→ DIRECTIONS: The answer is one number: how many lines in the data below hold "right".
::::::::
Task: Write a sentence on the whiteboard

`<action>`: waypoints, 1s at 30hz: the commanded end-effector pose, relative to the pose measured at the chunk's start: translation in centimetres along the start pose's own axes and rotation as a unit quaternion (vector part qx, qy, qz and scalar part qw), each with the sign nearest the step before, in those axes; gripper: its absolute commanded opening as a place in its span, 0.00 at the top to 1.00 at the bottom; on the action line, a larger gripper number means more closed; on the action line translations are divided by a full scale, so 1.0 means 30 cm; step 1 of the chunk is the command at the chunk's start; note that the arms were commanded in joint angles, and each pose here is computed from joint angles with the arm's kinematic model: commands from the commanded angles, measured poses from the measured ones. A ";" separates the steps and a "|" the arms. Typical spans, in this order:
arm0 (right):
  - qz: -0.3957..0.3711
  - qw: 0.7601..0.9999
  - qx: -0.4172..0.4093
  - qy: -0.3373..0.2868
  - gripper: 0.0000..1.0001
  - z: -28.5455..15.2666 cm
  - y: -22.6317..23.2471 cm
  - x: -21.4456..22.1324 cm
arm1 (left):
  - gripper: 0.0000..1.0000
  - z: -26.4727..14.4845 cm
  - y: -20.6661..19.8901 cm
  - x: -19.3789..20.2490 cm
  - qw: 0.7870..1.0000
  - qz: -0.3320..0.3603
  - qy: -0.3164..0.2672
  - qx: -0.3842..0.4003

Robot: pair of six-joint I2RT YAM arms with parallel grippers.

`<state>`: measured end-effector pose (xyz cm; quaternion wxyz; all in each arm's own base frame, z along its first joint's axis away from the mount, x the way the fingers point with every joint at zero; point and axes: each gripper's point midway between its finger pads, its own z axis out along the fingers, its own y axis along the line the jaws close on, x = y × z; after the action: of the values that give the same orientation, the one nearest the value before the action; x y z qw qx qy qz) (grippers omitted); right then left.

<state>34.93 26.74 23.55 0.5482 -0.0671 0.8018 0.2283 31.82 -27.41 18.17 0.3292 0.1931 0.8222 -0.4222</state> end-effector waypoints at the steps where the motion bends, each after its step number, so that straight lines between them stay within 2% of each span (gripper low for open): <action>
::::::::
→ RESPONSE AREA: 2